- What to produce -
Only a number is wanted: how many lines in these records contain the word "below"?

Records contained in a dataset:

__________

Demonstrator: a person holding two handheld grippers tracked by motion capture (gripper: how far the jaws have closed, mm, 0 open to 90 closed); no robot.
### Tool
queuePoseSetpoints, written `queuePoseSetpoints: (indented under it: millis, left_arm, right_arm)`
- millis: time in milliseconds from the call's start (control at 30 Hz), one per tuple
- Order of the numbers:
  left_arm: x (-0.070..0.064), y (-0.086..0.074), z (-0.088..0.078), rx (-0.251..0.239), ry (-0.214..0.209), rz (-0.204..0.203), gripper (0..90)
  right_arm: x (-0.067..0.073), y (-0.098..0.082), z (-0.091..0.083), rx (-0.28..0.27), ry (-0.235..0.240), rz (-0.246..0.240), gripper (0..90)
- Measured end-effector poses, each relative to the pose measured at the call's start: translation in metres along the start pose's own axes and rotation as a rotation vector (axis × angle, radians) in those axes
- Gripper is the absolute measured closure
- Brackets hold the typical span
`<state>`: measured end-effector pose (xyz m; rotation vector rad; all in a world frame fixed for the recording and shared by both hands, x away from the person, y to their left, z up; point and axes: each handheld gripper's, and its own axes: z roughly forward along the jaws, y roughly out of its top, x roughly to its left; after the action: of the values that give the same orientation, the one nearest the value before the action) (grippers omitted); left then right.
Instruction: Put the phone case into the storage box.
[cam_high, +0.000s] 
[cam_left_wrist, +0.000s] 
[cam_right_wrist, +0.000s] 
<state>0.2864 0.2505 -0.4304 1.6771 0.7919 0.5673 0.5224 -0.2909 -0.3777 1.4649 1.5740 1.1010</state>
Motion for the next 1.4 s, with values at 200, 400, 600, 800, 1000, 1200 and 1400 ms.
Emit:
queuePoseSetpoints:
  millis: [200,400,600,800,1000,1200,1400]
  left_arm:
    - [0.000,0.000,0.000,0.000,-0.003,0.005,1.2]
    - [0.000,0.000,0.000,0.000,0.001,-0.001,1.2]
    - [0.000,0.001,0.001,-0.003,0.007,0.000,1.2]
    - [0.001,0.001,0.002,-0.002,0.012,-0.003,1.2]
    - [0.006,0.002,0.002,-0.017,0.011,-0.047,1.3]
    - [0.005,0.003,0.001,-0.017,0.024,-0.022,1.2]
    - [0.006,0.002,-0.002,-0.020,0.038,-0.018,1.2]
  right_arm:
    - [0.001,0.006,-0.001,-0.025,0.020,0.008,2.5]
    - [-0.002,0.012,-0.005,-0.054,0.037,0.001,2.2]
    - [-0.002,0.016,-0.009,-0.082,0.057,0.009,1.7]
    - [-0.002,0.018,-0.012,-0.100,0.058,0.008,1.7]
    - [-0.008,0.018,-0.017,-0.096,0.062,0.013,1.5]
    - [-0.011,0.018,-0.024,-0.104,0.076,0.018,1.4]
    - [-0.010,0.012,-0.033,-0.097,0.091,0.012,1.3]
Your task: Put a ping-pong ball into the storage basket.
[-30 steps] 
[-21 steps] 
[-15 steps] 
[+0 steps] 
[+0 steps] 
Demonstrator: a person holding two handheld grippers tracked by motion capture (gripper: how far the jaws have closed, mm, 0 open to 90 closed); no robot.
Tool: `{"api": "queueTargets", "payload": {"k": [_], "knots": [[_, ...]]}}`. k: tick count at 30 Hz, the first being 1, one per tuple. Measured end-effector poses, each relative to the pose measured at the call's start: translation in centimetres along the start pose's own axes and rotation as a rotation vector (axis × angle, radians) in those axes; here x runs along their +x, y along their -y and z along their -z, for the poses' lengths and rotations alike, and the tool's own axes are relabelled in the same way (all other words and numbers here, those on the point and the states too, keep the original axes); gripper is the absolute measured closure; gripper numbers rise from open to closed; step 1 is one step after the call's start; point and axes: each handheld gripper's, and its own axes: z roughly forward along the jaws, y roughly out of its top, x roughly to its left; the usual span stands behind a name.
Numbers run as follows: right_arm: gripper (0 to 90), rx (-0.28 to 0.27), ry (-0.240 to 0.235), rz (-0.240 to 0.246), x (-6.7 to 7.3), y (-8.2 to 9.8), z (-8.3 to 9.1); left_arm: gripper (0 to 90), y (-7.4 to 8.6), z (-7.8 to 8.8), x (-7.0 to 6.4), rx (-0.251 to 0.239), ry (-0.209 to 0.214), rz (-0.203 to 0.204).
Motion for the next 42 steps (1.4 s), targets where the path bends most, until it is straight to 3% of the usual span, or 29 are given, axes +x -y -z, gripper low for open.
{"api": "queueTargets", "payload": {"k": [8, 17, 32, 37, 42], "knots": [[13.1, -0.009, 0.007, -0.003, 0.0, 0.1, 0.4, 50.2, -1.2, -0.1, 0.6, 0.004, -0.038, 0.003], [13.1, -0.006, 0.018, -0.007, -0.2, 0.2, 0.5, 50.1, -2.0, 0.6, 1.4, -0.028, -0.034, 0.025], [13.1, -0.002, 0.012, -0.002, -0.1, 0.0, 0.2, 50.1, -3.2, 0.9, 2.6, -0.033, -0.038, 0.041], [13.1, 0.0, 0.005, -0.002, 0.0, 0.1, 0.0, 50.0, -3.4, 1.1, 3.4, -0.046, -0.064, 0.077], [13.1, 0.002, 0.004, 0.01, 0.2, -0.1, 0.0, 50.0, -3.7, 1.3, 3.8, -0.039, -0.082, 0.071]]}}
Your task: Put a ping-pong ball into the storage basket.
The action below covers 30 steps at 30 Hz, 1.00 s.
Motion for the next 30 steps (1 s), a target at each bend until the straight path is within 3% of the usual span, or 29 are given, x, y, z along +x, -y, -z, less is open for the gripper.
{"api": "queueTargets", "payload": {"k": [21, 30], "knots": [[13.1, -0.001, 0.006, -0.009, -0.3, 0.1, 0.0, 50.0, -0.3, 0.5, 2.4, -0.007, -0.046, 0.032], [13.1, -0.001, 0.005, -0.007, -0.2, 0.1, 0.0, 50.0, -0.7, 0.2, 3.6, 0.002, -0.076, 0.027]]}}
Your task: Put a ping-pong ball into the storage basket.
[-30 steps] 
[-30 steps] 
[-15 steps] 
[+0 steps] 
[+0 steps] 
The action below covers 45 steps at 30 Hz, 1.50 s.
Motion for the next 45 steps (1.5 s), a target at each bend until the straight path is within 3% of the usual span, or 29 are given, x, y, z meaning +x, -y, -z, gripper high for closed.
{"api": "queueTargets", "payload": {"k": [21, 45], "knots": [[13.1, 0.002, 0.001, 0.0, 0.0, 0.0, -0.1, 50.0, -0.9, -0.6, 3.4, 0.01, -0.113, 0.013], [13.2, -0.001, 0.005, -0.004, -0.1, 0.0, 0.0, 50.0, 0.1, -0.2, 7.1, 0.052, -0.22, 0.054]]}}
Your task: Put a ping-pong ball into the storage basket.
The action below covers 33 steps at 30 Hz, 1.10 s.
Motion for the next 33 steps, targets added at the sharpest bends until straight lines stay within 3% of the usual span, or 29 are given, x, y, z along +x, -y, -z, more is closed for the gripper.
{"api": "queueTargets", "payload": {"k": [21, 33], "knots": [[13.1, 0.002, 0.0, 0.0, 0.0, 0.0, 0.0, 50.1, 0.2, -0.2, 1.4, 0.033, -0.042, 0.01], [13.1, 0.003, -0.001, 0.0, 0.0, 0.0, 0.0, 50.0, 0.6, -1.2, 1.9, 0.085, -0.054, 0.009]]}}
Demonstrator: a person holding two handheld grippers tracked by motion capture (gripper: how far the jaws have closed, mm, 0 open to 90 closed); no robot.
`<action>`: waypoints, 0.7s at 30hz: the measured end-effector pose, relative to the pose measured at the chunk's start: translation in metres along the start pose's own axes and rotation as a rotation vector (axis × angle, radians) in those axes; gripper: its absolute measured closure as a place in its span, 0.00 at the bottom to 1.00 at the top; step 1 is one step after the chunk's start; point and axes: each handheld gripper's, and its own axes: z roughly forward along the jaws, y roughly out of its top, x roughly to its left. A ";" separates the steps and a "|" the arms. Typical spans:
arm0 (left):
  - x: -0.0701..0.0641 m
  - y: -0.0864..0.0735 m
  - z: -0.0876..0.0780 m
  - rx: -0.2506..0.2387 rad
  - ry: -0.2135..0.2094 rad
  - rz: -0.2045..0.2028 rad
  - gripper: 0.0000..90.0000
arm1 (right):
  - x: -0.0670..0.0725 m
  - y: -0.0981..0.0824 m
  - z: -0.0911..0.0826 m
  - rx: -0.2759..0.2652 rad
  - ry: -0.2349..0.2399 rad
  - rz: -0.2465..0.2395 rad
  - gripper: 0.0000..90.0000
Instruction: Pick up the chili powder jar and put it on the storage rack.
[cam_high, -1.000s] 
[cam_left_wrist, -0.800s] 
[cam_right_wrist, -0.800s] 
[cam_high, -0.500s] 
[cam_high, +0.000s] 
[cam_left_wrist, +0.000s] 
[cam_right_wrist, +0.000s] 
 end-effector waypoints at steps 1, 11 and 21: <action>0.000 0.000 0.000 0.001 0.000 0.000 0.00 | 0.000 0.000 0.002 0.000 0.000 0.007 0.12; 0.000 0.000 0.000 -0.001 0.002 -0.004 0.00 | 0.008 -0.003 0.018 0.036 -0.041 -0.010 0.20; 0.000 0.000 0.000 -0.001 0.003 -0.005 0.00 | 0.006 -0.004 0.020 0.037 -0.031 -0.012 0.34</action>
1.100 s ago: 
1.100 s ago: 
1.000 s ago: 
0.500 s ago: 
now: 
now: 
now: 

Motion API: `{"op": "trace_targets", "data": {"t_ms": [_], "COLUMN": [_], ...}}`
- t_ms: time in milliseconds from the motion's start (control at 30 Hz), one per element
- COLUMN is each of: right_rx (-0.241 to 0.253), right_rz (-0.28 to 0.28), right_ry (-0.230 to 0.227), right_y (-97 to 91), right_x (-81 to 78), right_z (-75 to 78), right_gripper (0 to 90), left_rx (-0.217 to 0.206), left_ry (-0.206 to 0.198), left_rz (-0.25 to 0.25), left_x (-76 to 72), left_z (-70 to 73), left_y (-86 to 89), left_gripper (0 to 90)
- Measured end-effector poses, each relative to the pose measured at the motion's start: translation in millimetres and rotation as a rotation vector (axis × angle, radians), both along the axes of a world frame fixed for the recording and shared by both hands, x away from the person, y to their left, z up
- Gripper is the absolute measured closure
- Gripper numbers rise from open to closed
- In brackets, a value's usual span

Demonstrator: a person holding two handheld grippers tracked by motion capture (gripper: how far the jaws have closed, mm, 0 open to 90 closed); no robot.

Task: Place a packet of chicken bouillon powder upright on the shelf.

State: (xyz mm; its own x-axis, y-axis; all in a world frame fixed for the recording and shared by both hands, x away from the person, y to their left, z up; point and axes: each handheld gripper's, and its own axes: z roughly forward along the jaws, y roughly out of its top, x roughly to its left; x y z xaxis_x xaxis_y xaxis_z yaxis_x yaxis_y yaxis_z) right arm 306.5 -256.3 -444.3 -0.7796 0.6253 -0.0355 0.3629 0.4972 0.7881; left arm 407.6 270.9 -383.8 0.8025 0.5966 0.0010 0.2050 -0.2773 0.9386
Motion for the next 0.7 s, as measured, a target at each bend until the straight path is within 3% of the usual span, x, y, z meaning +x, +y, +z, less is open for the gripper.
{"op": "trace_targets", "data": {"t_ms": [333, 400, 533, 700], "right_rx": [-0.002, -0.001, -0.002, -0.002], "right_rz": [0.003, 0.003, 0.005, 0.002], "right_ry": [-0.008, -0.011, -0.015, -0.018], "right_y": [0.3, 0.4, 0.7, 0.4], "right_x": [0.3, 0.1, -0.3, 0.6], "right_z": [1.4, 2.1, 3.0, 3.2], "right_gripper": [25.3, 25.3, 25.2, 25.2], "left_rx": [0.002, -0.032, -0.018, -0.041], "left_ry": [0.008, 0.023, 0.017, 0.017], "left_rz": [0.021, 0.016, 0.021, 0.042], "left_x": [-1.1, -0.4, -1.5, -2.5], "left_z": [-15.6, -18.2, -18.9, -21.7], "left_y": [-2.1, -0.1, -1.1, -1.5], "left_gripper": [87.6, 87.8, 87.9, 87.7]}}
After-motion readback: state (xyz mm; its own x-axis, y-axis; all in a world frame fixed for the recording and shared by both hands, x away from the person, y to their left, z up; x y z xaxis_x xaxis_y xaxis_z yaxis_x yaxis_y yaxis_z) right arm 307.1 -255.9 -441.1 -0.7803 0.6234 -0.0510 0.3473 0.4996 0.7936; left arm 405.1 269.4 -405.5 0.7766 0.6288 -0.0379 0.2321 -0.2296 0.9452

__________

- Written response -
3